Perform train/validation split

In [12]:
train_data, test_data = loans_data.random_split(0.8, seed=1)

Decision tree implementation

In [13]:
features = loans_data.column_names()
features.remove('safe_loans')  # Remove the response variable
features

['grade.A',
 'grade.B',
 'grade.C',
 'grade.D',
 'grade.E',
 'grade.F',
 'grade.G',
 'term. 36 months',
 'term. 60 months',
 'home_ownership.MORTGAGE',
 'home_ownership.OTHER',
 'home_ownership.OWN',
 'home_ownership.RENT',
 'emp_length.1 year',
 'emp_length.10+ years',
 'emp_length.2 years',
 'emp_length.3 years',
 'emp_length.4 years',
 'emp_length.5 years',
 'emp_length.6 years',
 'emp_length.7 years',
 'emp_length.8 years',
 'emp_length.9 years',
 'emp_length.< 1 year',
 'emp_length.n/a']

In [14]:
loans_data['grade.A'].sum()

6422L

Function to count number of mistakes while predicting majority class

In [15]:
def intermediate_node_num_mistakes(labels_in_node):
    if (len(labels_in_node) == 0):
        return 0
    
    num_safe_loans = len(labels_in_node[labels_in_node == +1])
    num_bad_loans = len(labels_in_node[labels_in_node == -1])
    
    if(num_safe_loans > num_bad_loans):
        num_mistakes = num_bad_loans
    else:
        num_mistakes = num_safe_loans
    
    return num_mistakes

In [16]:
# Test case 1
example_labels = np.array([-1, -1, 1, 1, 1])
if intermediate_node_num_mistakes(example_labels) == 2:
    print 'Test passed!'
else:
    print 'Test 1 failed... try again!'

# Test case 2
example_labels = np.array([-1, -1, 1, 1, 1, 1, 1])
if intermediate_node_num_mistakes(example_labels) == 2:
    print 'Test passed!'
else:
    print 'Test 3 failed... try again!'
    
# Test case 3
example_labels = np.array([-1, -1, -1, -1, -1, 1, 1])
if intermediate_node_num_mistakes(example_labels) == 2:
    print 'Test passed!'
else:
    print 'Test 3 failed... try again!'

Test passed!
Test passed!
Test passed!


Function to pick best feature to split on

In [17]:
def best_splitting_feature(data, features, target):
    
    best_feature = None
    least_error = 2
    
    total_obs = len(data)
    
    for feature in features:
        left_split = data[data[feature] == 0]
        right_split = data[data[feature] == 1]
        
        left_split_error = intermediate_node_num_mistakes(left_split[target])
        right_split_error = intermediate_node_num_mistakes(right_split[target])
        
        error = (left_split_error + right_split_error) / total_obs
        
        if(error < least_error):
            best_feature = feature
            least_error = error
    
    return best_feature

In [18]:
if best_splitting_feature(train_data, features, 'safe_loans') == 'term. 36 months':
    print 'Test passed!'
else:
    print 'Test failed... try again!'

Test passed!


Building the tree

In [19]:
def create_leaf(target_values):    
    # Create a leaf node
    leaf = {'splitting_feature' : None,
            'left' : None,
            'right' : None,
            'is_leaf': True}   ## YOUR CODE HERE 
   
    # Count the number of data points that are +1 and -1 in this node.
    num_ones = len(target_values[target_values == +1])
    num_minus_ones = len(target_values[target_values == -1])    

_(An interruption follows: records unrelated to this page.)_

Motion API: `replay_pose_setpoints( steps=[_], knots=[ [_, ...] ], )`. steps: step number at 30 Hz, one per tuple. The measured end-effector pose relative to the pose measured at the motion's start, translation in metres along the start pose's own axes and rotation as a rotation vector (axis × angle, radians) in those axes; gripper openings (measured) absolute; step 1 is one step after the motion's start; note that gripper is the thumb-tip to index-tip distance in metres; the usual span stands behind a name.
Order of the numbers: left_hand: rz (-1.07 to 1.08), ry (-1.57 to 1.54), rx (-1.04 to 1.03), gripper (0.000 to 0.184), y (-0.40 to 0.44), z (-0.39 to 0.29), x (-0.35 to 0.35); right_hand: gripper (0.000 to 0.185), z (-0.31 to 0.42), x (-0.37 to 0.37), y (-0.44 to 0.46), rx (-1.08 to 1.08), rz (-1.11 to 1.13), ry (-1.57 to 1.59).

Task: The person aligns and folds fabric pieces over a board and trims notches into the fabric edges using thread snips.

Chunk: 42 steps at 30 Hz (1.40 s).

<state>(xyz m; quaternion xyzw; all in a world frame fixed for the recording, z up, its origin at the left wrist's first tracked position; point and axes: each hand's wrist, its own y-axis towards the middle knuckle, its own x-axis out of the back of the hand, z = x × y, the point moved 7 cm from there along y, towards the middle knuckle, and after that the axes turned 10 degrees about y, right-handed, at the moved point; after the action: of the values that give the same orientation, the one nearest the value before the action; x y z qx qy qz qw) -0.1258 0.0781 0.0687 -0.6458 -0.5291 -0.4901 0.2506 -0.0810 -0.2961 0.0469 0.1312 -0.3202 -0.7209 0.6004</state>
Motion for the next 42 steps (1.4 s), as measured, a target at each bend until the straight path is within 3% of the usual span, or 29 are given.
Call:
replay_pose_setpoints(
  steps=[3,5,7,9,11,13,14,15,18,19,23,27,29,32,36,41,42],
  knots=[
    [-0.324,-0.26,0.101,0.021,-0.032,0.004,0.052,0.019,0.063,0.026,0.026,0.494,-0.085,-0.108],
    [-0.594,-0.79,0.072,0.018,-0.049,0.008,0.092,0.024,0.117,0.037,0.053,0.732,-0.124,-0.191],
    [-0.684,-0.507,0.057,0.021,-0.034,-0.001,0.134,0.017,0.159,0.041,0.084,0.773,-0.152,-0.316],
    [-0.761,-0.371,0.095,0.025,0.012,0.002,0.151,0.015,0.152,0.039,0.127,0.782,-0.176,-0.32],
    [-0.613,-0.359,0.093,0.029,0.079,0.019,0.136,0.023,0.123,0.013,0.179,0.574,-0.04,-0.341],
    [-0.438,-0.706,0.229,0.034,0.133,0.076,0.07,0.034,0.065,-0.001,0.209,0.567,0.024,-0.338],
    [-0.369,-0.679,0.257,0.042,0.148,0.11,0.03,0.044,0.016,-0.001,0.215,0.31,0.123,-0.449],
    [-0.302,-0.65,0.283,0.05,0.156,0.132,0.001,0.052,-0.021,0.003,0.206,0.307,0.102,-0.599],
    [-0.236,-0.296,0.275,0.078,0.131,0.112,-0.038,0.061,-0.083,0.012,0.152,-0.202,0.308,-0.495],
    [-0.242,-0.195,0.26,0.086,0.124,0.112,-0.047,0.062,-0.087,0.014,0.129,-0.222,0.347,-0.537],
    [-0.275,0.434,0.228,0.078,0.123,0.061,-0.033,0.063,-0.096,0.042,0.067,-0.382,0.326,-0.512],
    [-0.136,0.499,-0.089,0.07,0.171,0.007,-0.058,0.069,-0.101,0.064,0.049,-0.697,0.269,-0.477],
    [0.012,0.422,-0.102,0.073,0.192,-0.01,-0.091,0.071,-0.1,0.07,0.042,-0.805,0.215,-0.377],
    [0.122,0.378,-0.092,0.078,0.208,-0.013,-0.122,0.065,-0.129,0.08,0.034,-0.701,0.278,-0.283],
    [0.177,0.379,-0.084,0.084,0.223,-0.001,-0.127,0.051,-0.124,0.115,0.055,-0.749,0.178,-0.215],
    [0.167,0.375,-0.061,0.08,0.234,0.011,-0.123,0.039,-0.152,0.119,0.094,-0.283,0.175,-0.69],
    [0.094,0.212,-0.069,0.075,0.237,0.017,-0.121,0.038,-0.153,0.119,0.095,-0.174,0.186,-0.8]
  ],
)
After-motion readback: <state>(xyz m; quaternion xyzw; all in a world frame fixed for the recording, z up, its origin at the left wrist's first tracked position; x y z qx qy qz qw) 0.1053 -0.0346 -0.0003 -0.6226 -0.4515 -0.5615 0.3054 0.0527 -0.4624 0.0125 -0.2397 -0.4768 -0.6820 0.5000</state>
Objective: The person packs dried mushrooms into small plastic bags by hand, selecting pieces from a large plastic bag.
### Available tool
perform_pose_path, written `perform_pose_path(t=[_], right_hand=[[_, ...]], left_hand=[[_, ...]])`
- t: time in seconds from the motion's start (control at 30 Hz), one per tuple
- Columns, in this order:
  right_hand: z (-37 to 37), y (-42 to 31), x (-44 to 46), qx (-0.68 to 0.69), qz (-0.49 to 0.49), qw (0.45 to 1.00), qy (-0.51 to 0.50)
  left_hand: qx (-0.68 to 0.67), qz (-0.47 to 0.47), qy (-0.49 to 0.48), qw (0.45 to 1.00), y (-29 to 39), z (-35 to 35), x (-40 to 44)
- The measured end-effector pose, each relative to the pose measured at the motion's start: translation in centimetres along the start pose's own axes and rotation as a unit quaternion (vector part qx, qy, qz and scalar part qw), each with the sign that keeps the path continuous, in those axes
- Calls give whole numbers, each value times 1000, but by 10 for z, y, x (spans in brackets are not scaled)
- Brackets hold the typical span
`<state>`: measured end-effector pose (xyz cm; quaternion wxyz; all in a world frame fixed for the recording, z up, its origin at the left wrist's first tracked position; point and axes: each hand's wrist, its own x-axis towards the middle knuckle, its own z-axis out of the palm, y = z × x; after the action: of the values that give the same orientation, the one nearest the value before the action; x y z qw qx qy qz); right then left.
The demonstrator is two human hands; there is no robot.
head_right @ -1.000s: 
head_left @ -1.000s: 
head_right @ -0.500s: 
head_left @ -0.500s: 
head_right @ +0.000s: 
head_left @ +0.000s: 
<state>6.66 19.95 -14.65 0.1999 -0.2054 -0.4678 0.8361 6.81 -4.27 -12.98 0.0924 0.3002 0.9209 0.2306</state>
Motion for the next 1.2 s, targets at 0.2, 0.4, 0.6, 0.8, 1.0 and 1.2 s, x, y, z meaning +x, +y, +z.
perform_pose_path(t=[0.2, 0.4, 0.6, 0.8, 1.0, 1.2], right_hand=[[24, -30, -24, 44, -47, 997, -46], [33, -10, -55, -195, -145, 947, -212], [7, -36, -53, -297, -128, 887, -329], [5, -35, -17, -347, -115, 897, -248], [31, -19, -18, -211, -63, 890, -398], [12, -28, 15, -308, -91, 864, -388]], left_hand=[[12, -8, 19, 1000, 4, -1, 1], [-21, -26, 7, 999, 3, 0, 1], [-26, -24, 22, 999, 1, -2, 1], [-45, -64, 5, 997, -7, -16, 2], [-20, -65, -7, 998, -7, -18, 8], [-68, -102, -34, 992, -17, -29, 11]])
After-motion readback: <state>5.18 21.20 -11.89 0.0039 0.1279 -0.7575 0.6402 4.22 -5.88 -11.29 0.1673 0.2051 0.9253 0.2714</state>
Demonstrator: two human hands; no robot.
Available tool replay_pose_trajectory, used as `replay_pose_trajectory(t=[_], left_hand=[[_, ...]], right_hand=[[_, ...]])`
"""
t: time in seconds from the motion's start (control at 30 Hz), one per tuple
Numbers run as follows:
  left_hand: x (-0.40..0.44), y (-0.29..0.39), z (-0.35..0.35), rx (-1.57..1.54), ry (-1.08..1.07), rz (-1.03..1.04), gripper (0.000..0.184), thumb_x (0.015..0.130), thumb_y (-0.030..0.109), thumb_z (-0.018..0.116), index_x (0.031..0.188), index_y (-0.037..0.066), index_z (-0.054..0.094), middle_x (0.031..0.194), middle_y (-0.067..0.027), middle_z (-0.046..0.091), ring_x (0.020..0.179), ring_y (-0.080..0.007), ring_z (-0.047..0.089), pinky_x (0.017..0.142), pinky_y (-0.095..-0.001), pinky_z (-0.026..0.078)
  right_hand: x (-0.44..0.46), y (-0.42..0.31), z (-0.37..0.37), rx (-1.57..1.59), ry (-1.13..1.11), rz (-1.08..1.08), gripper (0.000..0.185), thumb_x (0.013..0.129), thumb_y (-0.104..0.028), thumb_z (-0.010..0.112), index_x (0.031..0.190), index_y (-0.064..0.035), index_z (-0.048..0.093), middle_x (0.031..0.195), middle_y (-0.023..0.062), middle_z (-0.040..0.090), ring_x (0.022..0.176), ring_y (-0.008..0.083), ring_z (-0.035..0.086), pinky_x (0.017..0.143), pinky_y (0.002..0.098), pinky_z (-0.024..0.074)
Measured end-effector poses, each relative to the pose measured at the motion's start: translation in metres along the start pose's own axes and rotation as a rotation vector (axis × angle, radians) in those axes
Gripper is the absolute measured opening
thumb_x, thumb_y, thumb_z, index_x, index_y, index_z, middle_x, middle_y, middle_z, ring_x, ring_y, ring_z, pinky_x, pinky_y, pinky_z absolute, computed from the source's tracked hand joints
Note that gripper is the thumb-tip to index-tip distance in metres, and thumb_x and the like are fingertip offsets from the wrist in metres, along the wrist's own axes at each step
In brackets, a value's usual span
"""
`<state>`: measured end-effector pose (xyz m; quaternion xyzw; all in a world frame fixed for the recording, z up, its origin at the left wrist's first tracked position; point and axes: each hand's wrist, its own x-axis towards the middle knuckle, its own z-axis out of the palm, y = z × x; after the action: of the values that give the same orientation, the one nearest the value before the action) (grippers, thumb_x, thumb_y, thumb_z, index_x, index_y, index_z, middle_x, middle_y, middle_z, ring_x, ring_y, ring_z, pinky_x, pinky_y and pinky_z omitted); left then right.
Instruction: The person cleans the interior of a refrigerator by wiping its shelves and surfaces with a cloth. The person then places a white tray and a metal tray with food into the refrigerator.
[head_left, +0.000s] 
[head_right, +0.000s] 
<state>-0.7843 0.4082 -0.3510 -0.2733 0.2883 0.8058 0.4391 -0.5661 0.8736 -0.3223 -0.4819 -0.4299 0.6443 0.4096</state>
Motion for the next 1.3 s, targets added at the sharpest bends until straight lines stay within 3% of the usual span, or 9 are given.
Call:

    # For the leaf node, set the prediction to be the majority class.
    # Store the predicted class (1 or -1) in leaf['prediction']
    if num_ones > num_minus_ones:
        leaf['prediction'] = +1         ## YOUR CODE HERE
    else:
        leaf['prediction'] = -1         ## YOUR CODE HERE        

    # Return the leaf node
    return leaf 

In [20]:
def decision_tree_create(data, features, target, current_depth = 0, max_depth = 10):
    remaining_features = features[:] # Make a copy of the features.
    
    target_values = data[target]
    print "--------------------------------------------------------------------"
    print "Subtree, depth = %s (%s data points)." % (current_depth, len(target_values))
    

    # Stopping condition 1
    # (Check if there are mistakes at current node.
    # Recall you wrote a function intermediate_node_num_mistakes to compute this.)
    if (intermediate_node_num_mistakes(target_values) == 0):  ## YOUR CODE HERE
        print "Stopping condition 1 reached."     
        # If no mistakes at current node, make current node a leaf node
        return create_leaf(target_values)
    
    # Stopping condition 2 (check if there are remaining features to consider splitting on)
    if (remaining_features == None):   ## YOUR CODE HERE
        print "Stopping condition 2 reached."    
        # If there are no remaining features to consider, make current node a leaf node
        return create_leaf(target_values)    
    
    # Additional stopping condition (limit tree depth)
    if (current_depth >= max_depth):  ## YOUR CODE HERE
        print "Reached maximum depth. Stopping for now."
        # If the max tree depth has been reached, make current node a leaf node
        return create_leaf(target_values)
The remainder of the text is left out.